Quelles relations Covivio a-t-il noué avec ces proptech ?

Philippe Boyer :  Très tôt, Covivio a engagé des collaborations ciblées avec des proptech sur des thématiques opérationnelles concrètes : maîtrise de la qualité de l’air intérieur, métrologie et pilotage des consommations énergétiques, gestion des bornes de recharge pour véhicules électriques, maintenance des ascenseurs ou encore diversification de l’offre de restauration au sein des immeubles.

Aujourd’hui, dans les trois pays où le Groupe opère — France, Allemagne et Italie — Covivio collabore avec une trentaine de proptech. À chaque fois, notre grille de lecture est simple et pragmatique : le service ou le produit proposé doit répondre à un besoin opérationnel clairement identifié et s’intégrer efficacement dans l’activité quotidienne de nos équipes et de nos actifs.

Quelles solutions ont pu être déployées grâce à ces partenariats ?

Philippe Boyer : Par exemple, nous travaillons avec la société WeMaintain qui réalise la maintenance d’ascenseurs de notre patrimoine bureaux. C’est une proptech qui travaille beaucoup sur les sujets de maintenance prédictive des machines

Autre exemple : nous collaborons avec Witco, c’est une plateforme digitale pour bureaux, qui centralise sur une seule application la réservation d’espaces (bureaux, salles), les services aux occupants (restauration, mobilité, événements, maintenance), la communication avec le gestionnaire ou le propriétaire. Plusieurs immeubles Covivio et Wellio, notre filiale Bureaux opérés, et donc des milliers d’utilisateurs, utilisent au quotidien Witco que l’on retrouve en téléchargeant l’application sur son smartphone.

Quelles sont les conditions d’un partenariat fructueux avec ces start-up ?

Philippe Boyer : Comme dans tout partenariat, la première condition du succès réside dans une phase d’acculturation réciproque. Les temps de décision, les modes de fonctionnement et les contraintes d’une grande entreprise ne sont, par nature, pas ceux d’une start-up, et cette asymétrie doit être comprise et assumée par les deux parties.

La relation doit donc se construire sur une double exigence de connaissance et de confiance mutuelles : à la proptech de comprendre les spécificités de notre patrimoine, de nos métiers et de notre organisation, et d’adapter ses solutions à ces réalités opérationnelles ; à nous, en parallèle, d’anticiper les conditions d’intégration de ces technologies dans nos processus et nos pratiques métiers.

Ce travail d’alignement, souvent sous-estimé, est pourtant déterminant. Il suppose du temps, de la pédagogie et une réelle capacité à apprendre à travailler ensemble, à s’“apprivoiser”, afin de transformer une innovation technologique prometteuse en création de valeur durable.

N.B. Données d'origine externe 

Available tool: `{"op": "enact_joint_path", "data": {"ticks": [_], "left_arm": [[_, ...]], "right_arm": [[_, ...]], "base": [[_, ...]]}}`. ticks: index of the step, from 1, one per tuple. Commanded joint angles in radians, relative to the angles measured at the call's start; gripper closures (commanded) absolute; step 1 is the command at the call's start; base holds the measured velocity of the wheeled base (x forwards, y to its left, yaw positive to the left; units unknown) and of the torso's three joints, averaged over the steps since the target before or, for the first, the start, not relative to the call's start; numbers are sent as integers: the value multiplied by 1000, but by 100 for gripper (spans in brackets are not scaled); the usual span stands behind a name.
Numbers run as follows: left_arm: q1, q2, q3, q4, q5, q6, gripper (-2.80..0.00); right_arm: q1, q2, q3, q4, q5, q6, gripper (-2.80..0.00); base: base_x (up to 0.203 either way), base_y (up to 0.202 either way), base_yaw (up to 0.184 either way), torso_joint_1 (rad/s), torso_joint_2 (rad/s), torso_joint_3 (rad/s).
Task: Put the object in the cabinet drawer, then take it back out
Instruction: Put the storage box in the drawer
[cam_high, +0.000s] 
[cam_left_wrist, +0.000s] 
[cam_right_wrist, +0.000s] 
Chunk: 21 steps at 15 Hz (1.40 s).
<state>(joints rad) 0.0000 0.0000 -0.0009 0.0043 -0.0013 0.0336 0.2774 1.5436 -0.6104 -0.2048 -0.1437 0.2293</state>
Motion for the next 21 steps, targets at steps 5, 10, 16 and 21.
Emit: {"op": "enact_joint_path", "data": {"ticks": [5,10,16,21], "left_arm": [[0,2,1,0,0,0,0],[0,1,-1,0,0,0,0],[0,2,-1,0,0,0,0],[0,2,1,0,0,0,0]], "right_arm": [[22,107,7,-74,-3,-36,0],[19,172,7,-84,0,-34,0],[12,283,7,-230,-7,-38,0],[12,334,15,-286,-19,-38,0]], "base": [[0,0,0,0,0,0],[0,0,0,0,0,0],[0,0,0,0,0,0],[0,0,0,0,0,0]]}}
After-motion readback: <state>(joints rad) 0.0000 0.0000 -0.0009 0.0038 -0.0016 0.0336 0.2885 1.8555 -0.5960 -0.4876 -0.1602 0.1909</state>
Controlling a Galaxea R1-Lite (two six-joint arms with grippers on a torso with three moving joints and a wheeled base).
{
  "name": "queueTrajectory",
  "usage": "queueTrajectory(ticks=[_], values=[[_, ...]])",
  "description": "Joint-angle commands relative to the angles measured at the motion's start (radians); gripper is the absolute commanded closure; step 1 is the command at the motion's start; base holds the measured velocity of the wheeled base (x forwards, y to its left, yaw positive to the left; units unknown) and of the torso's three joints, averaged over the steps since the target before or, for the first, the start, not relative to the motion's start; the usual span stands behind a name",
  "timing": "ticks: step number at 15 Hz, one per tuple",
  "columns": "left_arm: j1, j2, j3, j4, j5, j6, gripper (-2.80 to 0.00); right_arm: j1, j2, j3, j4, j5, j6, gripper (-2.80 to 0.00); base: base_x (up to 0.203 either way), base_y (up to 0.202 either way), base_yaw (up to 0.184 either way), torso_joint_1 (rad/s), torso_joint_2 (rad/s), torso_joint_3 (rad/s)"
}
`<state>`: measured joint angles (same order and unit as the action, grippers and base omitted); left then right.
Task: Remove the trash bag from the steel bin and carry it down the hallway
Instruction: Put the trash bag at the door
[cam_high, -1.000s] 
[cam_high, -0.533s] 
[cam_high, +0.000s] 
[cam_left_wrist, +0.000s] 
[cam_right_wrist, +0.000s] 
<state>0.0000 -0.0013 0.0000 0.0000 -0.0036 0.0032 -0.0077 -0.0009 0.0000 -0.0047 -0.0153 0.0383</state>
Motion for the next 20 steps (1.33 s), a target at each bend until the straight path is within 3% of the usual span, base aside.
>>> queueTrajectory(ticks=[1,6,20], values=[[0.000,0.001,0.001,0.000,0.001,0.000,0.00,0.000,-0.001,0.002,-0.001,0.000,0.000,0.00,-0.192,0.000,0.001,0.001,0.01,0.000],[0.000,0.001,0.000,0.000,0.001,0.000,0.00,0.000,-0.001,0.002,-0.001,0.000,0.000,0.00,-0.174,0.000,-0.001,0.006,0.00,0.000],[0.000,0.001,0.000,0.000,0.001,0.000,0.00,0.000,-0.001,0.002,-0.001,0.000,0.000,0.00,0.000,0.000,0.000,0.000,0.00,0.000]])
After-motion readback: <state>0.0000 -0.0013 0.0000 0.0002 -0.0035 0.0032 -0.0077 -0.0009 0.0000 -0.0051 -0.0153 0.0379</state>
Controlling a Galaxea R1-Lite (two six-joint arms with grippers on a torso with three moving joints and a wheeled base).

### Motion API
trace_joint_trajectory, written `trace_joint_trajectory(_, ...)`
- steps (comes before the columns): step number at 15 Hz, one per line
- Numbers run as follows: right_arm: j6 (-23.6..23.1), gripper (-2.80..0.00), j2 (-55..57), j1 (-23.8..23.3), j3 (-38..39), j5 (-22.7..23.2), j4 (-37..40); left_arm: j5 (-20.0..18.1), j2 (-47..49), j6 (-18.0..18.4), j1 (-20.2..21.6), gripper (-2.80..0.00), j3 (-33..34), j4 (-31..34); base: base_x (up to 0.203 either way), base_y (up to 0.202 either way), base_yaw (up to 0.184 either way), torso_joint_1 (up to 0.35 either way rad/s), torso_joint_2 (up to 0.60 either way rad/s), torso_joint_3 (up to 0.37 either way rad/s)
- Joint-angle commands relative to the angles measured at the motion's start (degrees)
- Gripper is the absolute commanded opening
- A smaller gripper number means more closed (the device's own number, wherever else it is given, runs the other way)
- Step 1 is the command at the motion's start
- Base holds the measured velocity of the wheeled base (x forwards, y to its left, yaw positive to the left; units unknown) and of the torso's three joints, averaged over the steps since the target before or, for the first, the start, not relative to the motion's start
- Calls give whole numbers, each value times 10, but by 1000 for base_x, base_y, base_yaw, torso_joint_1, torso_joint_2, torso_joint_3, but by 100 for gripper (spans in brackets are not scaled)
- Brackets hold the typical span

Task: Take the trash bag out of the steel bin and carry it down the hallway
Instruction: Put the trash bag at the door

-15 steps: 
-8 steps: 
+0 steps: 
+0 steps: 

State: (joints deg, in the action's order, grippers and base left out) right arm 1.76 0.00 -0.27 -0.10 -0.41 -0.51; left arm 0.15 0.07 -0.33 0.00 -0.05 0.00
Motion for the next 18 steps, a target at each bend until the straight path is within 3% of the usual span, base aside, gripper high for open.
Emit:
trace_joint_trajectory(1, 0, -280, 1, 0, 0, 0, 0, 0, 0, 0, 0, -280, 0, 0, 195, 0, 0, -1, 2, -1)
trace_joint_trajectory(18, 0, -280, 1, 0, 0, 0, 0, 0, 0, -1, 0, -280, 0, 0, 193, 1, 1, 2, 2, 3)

Quelles sont les grands enjeux autour desquels vont se concentrer les proptech dans les années qui viennent ?

Philippe Boyer : De nombreuses proptech qui ont émergé ces dernières années, certaines avec succès, se sont spécialisées sur les questions environnementales, et cela sous un angle de plus en plus technologique, aidé en cela par l’internet des objets, les données et depuis quelques années l’IA. Ces start-up travaillent aussi bien sur la maîtrise énergétique que sur la résilience des bâtiments ou encore le développement de l’économie circulaire et l’emploi de matériaux recyclés ou biosourcés afin qu’ils puissent être utilisés dans les projets de construction et de rénovation.

Ces enjeux s’imposent de plus en plus à tous les acteurs immobiliers et, de ce fait, représentent des thématiques d’avenir pour ces start-up. Citons également le déploiement de l’IA et, avec lui, les progrès réalisés en matière d’exploitation d’innombrables données (Big data) ainsi que tout ce qui a trait à la réalité virtuelle. Si on sait, depuis au moins dix / quinze ans, concevoir des immeubles grâce à ces dernières technologies, la nouveauté c’est que l’IA permettra de dépasser la simple phase de conception pour accompagner l’ensemble du cycle de vie des immeubles, depuis l’optimisation des choix constructifs jusqu’au pilotage en temps réel de leur exploitation, en affinant les usages, les performances énergétiques, la maintenance et, plus largement, l’expérience des utilisateurs.